Build New Project on LiBai¶

This is a basic guide to build new projects based on LiBai. The advantages of using LiBai to start a new project (such as paper reproduction and finetune task) are as follows:

Avoid redundant work. Developers can directly inherit many built-in modules from LiBai.
Easily reproduce the experiments already run, because LiBai will save the configuration file automatically.
Automatically output useful information during training time, such as remaining training time, current iter, throughput, loss information and current learning rate, etc.
Set a few config params to enjoy distributed training techniques.

Introduction¶

Take the Bert Finetune task as an example to introduce LiBai.

The complete file structure of the project is:

projects/my_project
├── configs
│   └── config_custom.py
│   └── ...
├── dataset
│   ├── custom_dataset.py
│   └── ...
├── modeling
│   ├── custom_model.py
│   └── ...
├── README.md

To start a new project based on LiBai step by step:

Step 1. Prepare an independent config file (such as config.py) which contains:

The relevant parameters of the task.
The pre-defined related Class, such as Model, Optimizer, Scheduler, Dataset.
You can inherit the default config in configs/common and rewrite it, which can greatly reduce the workload.
Related class defined with LazyCall which returns a dict instead of calling the object.

Step 2. Prepare a model file (such as model.py) :

Build related models in this file. The construction method is similar to OneFlow.
Because Libai will set up a static diagram by default, the calculation of loss needs to be inside the model.
The function forward must return a dict.
When defining a tensor in the model, you need to use to_global. Turn tensor into a global pattern.
When defining layers, you can import them directly from libai.layers, because it has already pre-defined the SBP signature.

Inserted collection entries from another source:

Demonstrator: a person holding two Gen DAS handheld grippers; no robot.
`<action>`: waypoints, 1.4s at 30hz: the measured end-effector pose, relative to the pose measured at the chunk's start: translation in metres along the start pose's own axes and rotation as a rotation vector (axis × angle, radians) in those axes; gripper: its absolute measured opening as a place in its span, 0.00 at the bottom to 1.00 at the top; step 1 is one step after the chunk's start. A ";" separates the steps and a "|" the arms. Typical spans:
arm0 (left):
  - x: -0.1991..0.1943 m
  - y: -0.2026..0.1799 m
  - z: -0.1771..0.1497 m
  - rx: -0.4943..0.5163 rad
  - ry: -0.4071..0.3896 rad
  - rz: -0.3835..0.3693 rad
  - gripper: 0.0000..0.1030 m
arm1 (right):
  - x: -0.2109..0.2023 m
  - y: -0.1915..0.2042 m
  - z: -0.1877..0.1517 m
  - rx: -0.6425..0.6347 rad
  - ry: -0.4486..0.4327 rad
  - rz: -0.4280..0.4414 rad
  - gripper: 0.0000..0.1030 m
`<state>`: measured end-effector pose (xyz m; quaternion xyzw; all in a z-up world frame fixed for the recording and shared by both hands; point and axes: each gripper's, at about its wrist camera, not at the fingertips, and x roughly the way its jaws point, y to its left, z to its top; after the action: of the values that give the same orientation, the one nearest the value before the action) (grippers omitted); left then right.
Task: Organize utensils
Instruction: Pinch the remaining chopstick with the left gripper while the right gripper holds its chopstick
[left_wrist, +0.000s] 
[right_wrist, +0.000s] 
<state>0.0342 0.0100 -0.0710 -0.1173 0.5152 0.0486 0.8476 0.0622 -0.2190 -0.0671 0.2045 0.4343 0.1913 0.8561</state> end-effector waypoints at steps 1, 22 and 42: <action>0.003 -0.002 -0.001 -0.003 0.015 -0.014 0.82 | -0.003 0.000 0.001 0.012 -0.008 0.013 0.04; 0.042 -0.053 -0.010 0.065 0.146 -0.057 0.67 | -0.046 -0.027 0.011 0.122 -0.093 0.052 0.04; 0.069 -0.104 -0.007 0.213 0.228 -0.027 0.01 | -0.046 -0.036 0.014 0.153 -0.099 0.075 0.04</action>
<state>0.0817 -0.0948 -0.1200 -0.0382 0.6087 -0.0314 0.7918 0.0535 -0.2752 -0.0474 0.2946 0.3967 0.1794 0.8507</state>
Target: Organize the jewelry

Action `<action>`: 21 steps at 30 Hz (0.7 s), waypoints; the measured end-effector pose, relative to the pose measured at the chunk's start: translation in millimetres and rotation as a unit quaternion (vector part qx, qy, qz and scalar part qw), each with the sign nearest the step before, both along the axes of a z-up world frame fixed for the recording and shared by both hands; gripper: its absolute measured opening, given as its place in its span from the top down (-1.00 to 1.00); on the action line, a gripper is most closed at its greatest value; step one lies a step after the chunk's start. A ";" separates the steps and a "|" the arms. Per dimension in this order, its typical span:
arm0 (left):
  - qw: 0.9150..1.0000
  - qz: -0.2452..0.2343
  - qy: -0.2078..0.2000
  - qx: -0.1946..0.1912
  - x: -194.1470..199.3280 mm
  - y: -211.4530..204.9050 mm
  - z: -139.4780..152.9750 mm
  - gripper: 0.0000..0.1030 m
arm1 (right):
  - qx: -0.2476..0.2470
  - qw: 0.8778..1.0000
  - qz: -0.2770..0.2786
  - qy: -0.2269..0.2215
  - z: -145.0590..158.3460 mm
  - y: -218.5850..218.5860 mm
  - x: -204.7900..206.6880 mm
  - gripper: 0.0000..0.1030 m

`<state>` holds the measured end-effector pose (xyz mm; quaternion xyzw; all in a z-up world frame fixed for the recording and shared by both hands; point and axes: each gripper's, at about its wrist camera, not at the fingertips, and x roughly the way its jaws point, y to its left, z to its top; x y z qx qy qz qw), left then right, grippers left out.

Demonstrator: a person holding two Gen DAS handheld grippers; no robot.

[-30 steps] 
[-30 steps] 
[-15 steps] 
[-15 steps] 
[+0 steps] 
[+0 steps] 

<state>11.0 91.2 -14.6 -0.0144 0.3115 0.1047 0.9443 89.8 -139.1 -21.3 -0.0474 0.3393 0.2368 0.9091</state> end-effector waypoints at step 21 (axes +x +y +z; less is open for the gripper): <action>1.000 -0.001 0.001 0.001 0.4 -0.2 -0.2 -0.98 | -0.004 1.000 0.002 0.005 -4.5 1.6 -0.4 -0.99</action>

Step 3. Prepare a dataset file (such as dataset.py) :

Build Dataset in this file. The construction method is similar to OneFlow.
The difference is that you need to use DistTensorData and Instance.
The shape of each batch must be global.
In __getitem__ function, the key returned by the method must be consistent with the parameter name of the forward function in the model.

Main Function Entry¶

tools/train_net.py is the default main function entry provided in LiBai.

Build Config¶

The config.py in LiBai is special, which takes the form of lazyconfig and will be saved as .yaml at runtime. The config has several necessary fields, such as train, model, optim, lr_scheduler, graph. For more information, please refer to Config_System.md.

All imported modules must take LiBai as the root directory. Otherwise, the saved yaml file cannot save the correct path of the module, resulting in an error when reading yaml, and the experiment cannot be reproduced.

After building the config.py, if you want to get the corresponding fields in the project, you need to access like cfg.my_cfg.***.

Start Training¶

The train.sh file contains some parameters, such as GPUS, NODE, etc.

#!/usr/bin/env bash
FILE=$1
CONFIG=$2
GPUS=$3
NODE=${NODE:-1}
NODE_RANK=${NODE_RANK:-0}
ADDR=${ADDR:-127.0.0.1}
PORT=${PORT:-12345}

python3 -m oneflow.distributed.launch \
--nproc_per_node $GPUS --nnodes $NODE --node_rank $NODE_RANK --master_addr $ADDR --master_port $PORT \
$FILE --config-file $CONFIG ${@:4}

After building the above modules, you can start training with single GPU.

Config can support both py files and generated yaml files.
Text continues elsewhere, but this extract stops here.